Go through the lines below and copy any that hold the string "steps".

○ ○ ○ ○ ○

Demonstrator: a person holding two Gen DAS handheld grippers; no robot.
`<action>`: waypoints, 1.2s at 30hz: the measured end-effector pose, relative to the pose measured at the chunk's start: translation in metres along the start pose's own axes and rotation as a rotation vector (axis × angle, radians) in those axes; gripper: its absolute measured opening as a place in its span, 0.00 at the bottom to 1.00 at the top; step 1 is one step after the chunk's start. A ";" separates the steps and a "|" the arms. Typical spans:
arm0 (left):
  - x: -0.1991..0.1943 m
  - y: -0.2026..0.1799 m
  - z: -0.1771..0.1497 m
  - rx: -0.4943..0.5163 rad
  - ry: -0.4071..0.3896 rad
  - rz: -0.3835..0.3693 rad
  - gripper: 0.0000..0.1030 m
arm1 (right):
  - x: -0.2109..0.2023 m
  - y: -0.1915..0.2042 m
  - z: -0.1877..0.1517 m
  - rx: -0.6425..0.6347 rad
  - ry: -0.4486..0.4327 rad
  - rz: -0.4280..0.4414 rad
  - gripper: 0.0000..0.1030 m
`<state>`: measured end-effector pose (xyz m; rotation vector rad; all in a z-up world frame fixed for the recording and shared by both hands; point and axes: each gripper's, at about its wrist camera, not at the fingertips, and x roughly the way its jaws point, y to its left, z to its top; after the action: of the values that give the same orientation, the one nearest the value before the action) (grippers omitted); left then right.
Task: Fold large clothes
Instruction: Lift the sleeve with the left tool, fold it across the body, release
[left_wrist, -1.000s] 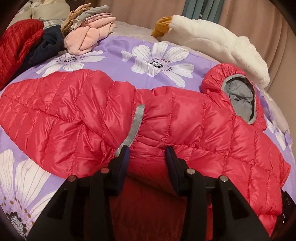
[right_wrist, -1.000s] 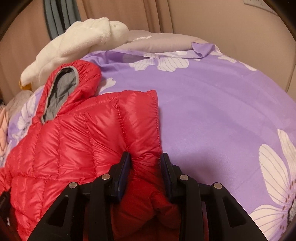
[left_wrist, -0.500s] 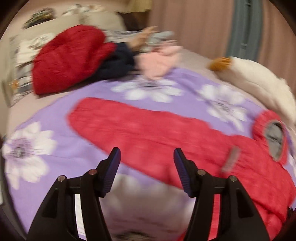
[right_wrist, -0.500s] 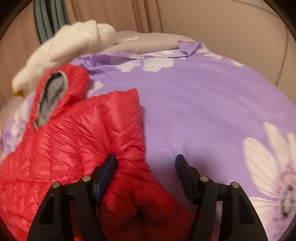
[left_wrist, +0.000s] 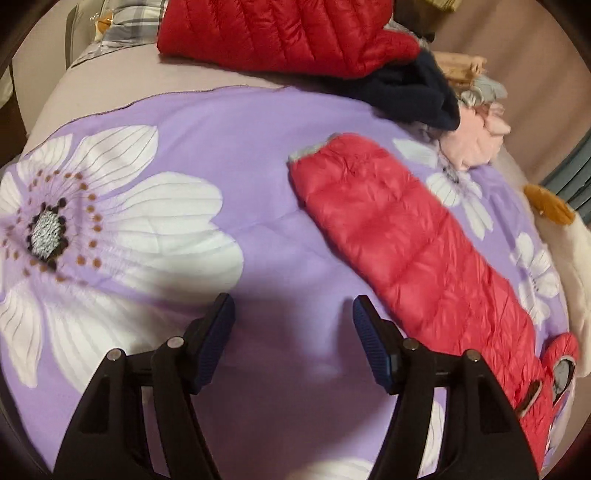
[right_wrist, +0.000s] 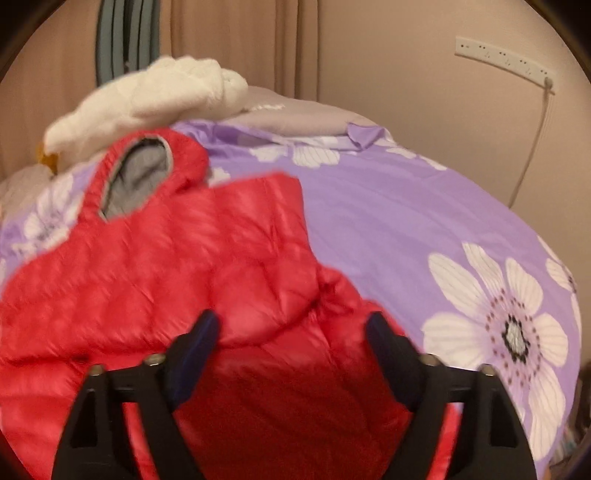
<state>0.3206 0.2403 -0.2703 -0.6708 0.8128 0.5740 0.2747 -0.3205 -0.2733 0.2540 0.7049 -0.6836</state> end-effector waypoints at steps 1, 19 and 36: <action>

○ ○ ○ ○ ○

* **RESPONSE TO THIS TASK**
`<action>`: waypoints, 1.2s at 30hz: the measured end-effector pose, relative to the pose measured at the chunk's start: translation in metres along the start pose's own axes and rotation as a rotation vector (axis × angle, radians) in those axes; gripper: its absolute measured opening as a place in its span, 0.00 at the bottom to 1.00 at the top; step 1 is one step after the chunk's start. A ";" separates the steps and a "|" the arms. Typical spans:
<state>0.3206 0.2403 -0.2703 -0.6708 0.8128 0.5740 0.2747 -0.3205 -0.2733 0.2540 0.7049 -0.6836</state> end-effector waypoints at steps 1, 19 and 36: <action>

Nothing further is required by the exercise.